• **Requirement**: Every entry that follows needs to be repeated exactly.

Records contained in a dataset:
———

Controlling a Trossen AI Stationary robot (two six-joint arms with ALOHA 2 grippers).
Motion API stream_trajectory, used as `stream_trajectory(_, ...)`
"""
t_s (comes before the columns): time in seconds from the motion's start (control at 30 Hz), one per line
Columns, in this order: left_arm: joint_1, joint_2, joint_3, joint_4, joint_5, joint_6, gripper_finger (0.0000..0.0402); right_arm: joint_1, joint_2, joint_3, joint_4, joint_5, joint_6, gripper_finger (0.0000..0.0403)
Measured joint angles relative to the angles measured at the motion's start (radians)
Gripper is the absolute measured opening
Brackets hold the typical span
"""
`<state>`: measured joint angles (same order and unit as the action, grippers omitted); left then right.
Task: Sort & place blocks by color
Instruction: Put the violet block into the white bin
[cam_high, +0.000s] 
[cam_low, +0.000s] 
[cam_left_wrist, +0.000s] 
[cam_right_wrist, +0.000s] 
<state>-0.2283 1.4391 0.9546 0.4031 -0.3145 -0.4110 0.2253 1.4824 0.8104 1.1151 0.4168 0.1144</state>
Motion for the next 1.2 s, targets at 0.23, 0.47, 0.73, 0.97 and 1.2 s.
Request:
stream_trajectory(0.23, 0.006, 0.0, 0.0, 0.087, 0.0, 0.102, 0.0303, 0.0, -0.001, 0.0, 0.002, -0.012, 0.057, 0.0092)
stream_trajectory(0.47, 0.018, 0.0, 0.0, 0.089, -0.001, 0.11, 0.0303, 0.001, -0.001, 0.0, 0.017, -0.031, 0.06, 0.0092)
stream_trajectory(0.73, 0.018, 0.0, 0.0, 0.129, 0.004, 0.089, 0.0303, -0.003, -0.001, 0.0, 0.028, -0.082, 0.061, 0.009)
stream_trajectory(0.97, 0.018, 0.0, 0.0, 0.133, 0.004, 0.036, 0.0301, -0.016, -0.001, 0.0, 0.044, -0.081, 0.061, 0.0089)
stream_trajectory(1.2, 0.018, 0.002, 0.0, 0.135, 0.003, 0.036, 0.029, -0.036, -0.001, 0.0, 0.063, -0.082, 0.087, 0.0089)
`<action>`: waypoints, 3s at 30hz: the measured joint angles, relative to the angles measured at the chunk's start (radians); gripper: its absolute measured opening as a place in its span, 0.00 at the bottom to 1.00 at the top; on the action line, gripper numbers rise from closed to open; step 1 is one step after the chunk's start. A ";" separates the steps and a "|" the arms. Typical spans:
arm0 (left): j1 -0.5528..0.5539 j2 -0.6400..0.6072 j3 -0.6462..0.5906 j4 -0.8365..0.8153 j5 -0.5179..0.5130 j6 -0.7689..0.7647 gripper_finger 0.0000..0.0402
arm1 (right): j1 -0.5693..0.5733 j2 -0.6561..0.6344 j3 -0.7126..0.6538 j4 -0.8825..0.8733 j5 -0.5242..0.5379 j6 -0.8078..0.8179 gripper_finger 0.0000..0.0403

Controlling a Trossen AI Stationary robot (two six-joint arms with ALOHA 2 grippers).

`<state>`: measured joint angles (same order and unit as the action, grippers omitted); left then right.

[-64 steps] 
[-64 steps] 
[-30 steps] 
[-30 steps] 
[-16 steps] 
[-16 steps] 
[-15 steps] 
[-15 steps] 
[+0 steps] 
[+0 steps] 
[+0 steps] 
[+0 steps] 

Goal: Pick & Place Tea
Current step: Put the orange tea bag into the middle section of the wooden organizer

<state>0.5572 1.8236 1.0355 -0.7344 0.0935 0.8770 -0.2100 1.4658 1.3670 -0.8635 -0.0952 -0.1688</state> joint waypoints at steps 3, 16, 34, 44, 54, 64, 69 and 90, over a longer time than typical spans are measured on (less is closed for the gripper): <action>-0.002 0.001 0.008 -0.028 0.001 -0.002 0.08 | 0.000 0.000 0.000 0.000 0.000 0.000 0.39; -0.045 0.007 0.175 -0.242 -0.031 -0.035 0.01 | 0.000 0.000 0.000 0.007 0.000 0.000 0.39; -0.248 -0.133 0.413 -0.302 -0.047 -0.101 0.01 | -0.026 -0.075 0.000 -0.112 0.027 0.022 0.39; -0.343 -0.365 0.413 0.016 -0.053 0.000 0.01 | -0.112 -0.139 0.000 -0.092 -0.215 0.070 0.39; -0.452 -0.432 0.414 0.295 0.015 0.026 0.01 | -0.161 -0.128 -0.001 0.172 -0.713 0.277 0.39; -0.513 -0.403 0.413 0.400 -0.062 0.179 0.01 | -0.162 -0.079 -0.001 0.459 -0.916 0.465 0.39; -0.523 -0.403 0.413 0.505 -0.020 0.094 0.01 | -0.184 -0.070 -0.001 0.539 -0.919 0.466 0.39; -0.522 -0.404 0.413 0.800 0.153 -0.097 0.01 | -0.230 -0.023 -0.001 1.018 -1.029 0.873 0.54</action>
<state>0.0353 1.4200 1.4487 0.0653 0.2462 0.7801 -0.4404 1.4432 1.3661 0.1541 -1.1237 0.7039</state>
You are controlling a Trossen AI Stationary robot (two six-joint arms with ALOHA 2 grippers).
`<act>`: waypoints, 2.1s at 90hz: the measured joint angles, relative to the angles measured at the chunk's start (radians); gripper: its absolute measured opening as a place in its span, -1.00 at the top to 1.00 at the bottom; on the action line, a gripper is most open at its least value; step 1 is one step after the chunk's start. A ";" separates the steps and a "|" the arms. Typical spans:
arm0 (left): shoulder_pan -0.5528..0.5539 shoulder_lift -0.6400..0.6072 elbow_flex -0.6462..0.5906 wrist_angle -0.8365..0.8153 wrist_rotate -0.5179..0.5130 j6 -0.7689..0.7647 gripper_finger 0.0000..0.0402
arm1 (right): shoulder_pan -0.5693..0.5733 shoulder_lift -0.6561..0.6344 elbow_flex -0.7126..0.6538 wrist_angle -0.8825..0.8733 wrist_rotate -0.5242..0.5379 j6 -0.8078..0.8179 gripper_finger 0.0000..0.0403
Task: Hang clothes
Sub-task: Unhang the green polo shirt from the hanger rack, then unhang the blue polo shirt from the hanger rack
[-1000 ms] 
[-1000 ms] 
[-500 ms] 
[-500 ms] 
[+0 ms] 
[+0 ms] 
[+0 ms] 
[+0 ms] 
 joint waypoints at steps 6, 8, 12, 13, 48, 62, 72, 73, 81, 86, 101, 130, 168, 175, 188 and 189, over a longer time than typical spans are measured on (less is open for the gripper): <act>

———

• **Problem solution**:
Controlling a Trossen AI Stationary robot (two six-joint arms with ALOHA 2 grippers).
Motion API stream_trajectory, used as `stream_trajectory(_, ...)`
"""
t_s (comes before the columns): time in seconds from the motion's start (control at 30 Hz), one per line
Columns, in this order: left_arm: joint_1, joint_2, joint_3, joint_4, joint_5, joint_6, gripper_finger (0.0000..0.0402); right_arm: joint_1, joint_2, joint_3, joint_4, joint_5, joint_6, gripper_finger (0.0000..0.0403)
Measured joint angles relative to the angles measured at the motion's start (radians)
Gripper is the absolute measured opening
Brackets hold the typical span
"""
`<state>`: measured joint angles (same order and unit as the action, grippers omitted); left then right.
Task: Sort & place blocks by color
Instruction: Put the violet block into the white bin
[cam_high, +0.000s] 
[cam_low, +0.000s] 
[cam_left_wrist, +0.000s] 
[cam_right_wrist, +0.000s] 
<state>-0.2283 1.4391 0.9546 0.4031 -0.3145 -0.4110 0.2253 1.4824 0.8104 1.1151 0.4168 0.1144</state>
Motion for the next 1.2 s, targets at 0.23, 0.47, 0.73, 0.97 and 1.2 s.
Request:
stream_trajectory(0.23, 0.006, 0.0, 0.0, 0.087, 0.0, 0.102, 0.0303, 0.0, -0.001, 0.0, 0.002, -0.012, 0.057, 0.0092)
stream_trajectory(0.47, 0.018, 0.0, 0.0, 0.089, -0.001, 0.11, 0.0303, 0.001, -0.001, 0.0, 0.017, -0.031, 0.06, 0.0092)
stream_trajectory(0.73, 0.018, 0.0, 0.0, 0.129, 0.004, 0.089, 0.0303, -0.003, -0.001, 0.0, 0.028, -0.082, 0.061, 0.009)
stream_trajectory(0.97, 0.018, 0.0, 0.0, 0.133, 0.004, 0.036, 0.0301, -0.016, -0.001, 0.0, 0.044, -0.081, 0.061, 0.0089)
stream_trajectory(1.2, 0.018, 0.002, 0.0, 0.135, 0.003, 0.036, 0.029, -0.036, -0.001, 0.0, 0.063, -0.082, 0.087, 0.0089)
`<action>`: waypoints, 3s at 30hz: the measured joint angles, relative to the angles measured at the chunk's start (radians); gripper: its absolute measured opening as a place in its span, 0.00 at the bottom to 1.00 at the top; on the action line, gripper numbers rise from closed to open; step 1 is one step after the chunk's start. A ";" separates the steps and a "|" the arms. Typical spans:
arm0 (left): j1 -0.5528..0.5539 j2 -0.6400..0.6072 j3 -0.6462..0.5906 j4 -0.8365..0.8153 j5 -0.5179..0.5130 j6 -0.7689..0.7647 gripper_finger 0.0000..0.0402
arm1 (right): j1 -0.5693..0.5733 j2 -0.6561..0.6344 j3 -0.7126..0.6538 j4 -0.8825..0.8733 j5 -0.5242..0.5379 j6 -0.8078..0.8179 gripper_finger 0.0000..0.0403

Controlling a Trossen AI Stationary robot (two six-joint arms with ALOHA 2 grippers).

`<state>`: measured joint angles (same order and unit as the action, grippers omitted); left then right.

[-64 steps] 
[-64 steps] 
[-30 steps] 
[-30 steps] 
[-16 steps] 
[-16 steps] 
[-15 steps] 
[-15 steps] 
[+0 steps] 
[+0 steps] 
[+0 steps] 
[+0 steps] 

Goal: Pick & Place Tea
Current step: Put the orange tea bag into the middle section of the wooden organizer

<state>0.5572 1.8236 1.0355 -0.7344 0.0935 0.8770 -0.2100 1.4658 1.3670 -0.8635 -0.0952 -0.1688</state> joint waypoints at steps 3, 16, 34, 44, 54, 64, 69 and 90, over a longer time than typical spans are measured on (less is closed for the gripper): <action>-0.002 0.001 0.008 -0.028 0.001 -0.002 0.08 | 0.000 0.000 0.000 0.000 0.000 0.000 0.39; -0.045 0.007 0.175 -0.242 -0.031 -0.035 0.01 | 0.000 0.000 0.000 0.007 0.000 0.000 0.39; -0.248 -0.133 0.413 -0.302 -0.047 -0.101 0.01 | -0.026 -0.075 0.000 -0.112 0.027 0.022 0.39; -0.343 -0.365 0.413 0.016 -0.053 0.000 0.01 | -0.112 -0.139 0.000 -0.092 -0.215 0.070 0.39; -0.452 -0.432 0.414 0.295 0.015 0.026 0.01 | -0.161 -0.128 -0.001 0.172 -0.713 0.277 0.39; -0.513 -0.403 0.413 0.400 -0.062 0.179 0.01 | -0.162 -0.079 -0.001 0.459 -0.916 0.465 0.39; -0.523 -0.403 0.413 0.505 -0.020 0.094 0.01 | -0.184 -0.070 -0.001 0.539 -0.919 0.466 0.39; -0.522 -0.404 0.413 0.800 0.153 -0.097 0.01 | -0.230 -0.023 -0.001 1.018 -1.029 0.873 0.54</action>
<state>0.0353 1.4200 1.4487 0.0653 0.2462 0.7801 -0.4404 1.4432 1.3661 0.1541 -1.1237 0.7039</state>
You are controlling a Trossen AI Stationary robot (two six-joint arms with ALOHA 2 grippers).
`<act>`: waypoints, 2.1s at 90hz: the measured joint angles, relative to the angles measured at the chunk's start (radians); gripper: its absolute measured opening as a place in its span, -1.00 at the top to 1.00 at the bottom; on the action line, a gripper is most open at its least value; step 1 is one step after the chunk's start. A ";" separates the steps and a "|" the arms. Typical spans:
arm0 (left): shoulder_pan -0.5528..0.5539 shoulder_lift -0.6400..0.6072 elbow_flex -0.6462..0.5906 wrist_angle -0.8365..0.8153 wrist_rotate -0.5179..0.5130 j6 -0.7689..0.7647 gripper_finger 0.0000..0.0402
arm1 (right): shoulder_pan -0.5693..0.5733 shoulder_lift -0.6561..0.6344 elbow_flex -0.7126..0.6538 wrist_angle -0.8825..0.8733 wrist_rotate -0.5242..0.5379 j6 -0.8078..0.8179 gripper_finger 0.0000..0.0403
Task: Hang clothes
Sub-task: Unhang the green polo shirt from the hanger rack, then unhang the blue polo shirt from the hanger rack
[-1000 ms] 
[-1000 ms] 
[-500 ms] 
[-500 ms] 
[+0 ms] 
[+0 ms] 
[+0 ms] 
[+0 ms] 
 joint waypoints at steps 6, 8, 12, 13, 48, 62, 72, 73, 81, 86, 101, 130, 168, 175, 188 and 189, over a longer time than typical spans are measured on (less is open for the gripper): <act>

The complete answer has been given.